When he did that foolish “Peace in our time” thing, he pretty much had to. Our army was ridculously understaffed and under equipped, our airforce was a joke - heck they were still using biplanes! - and our navy was at it’s lowest level since before the Spanish armada.
Everyone remembers the speech. No one remembers that his first act on returning was to throw military production into high gear and start uprating regiments in both personnel and equipment. Something that was only possible thanks to Chamberlain’s insistance on aggressively expanding the British manufacturing base despite the depression.
As a war time PM, Churchill was without peer, and thank God we had him! But the war preps, especially the upgrading of the RAF that was so important to our very survival, was mostly Chamberlain.
Sorry, I seen these two mentioned a couple of times in this thread, and Chamberlain ALWAYS gets no credit.
I can’t compete with an Englishman on knowledge of your history.
All I can offer is common sense.
Even a broken clock is right twice a day.
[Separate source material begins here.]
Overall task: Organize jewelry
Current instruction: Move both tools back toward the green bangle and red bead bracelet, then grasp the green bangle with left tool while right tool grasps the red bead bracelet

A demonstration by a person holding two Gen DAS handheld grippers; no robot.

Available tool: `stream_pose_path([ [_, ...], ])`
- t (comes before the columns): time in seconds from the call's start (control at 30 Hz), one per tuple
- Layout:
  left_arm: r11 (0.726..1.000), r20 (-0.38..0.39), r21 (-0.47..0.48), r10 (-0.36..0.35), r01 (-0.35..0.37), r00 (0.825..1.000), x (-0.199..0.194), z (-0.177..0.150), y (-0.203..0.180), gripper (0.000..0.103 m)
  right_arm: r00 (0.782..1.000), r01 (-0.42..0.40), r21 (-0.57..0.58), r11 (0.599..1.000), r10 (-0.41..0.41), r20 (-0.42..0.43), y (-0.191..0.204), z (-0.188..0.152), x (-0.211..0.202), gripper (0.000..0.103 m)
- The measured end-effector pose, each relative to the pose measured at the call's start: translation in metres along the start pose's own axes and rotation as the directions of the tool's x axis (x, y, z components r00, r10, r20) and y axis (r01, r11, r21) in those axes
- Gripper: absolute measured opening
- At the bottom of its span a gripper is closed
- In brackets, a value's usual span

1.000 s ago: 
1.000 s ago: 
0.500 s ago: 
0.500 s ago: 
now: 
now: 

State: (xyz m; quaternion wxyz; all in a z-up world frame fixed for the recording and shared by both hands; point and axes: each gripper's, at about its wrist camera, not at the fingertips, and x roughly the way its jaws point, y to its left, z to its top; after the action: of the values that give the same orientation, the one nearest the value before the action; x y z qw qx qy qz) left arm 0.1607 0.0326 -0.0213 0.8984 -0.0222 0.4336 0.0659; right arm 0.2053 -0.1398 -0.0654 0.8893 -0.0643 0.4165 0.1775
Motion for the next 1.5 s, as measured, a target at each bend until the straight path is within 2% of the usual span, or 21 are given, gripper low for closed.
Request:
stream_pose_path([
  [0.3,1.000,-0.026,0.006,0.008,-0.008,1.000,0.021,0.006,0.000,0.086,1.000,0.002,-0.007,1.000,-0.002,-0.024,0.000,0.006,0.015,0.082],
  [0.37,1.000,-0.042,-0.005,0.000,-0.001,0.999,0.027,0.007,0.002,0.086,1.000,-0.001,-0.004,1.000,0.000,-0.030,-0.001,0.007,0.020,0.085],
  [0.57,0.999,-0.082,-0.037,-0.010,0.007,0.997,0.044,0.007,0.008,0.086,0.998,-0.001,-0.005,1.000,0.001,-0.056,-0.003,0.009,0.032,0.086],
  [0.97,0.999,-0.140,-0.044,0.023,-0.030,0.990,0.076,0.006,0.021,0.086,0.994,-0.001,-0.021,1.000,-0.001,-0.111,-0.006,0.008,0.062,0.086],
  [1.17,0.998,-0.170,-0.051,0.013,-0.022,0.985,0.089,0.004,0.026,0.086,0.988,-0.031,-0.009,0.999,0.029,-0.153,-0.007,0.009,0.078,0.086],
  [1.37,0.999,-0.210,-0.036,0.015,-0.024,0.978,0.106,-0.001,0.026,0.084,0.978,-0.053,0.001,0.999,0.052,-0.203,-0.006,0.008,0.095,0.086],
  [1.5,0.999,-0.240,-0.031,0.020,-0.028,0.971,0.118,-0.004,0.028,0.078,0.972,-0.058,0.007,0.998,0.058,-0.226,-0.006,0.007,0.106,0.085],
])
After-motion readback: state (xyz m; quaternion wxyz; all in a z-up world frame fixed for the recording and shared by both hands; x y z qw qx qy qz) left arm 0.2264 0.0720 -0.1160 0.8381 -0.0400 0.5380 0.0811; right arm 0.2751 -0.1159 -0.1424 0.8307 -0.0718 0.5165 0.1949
Chamberlain was right about something.
The most historically lauded figures were not always right in every detail, nor could they have “done it alone”...others had to help as well.
Churchill led the Brits in their darkest hours. Churchill was until that point not the Churchill that lives in history as a giant among men. When he finally became such, it was almost too late.
That was my only point.
Because that is what parallels what we were discussing about people’s reaction to the choices we have for President, with the class of the lot clearly being Newt.
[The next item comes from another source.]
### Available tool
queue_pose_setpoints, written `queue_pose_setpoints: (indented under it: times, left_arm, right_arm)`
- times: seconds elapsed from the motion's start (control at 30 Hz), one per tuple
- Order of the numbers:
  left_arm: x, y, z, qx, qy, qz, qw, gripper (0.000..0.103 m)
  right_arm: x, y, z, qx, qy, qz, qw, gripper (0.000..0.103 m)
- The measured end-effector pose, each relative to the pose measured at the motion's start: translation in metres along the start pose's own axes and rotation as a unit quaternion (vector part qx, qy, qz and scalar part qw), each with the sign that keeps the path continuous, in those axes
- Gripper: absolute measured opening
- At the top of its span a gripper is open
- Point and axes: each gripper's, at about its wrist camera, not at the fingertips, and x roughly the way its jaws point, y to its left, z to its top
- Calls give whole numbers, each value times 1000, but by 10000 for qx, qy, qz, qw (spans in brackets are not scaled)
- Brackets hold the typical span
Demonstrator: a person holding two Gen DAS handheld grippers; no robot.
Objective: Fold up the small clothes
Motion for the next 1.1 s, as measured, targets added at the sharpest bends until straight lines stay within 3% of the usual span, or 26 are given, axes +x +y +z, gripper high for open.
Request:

That may be true but it is also due to the fact that the sellout was a cynical and knowing betrayal of eastern european democracies, leading to the murder of millions. Chamberlain died a broken man soon after, and for good reason. He knew what he had done.
It is also true that Churchill was right for years before, ignored and ridiculed for it. If the West had listened to him in 1936, when the German Army was a ragtag bunch straggling unhindered and unopposed into the Rhineland, no better than the British Army and far weaker than the French, there would have been no WWII, at least in the European theatre.
We at least have the oppportunity of not ignoring Gingrich untill it is too late and the cost too high. Whether we will seize the day is looking doubtful.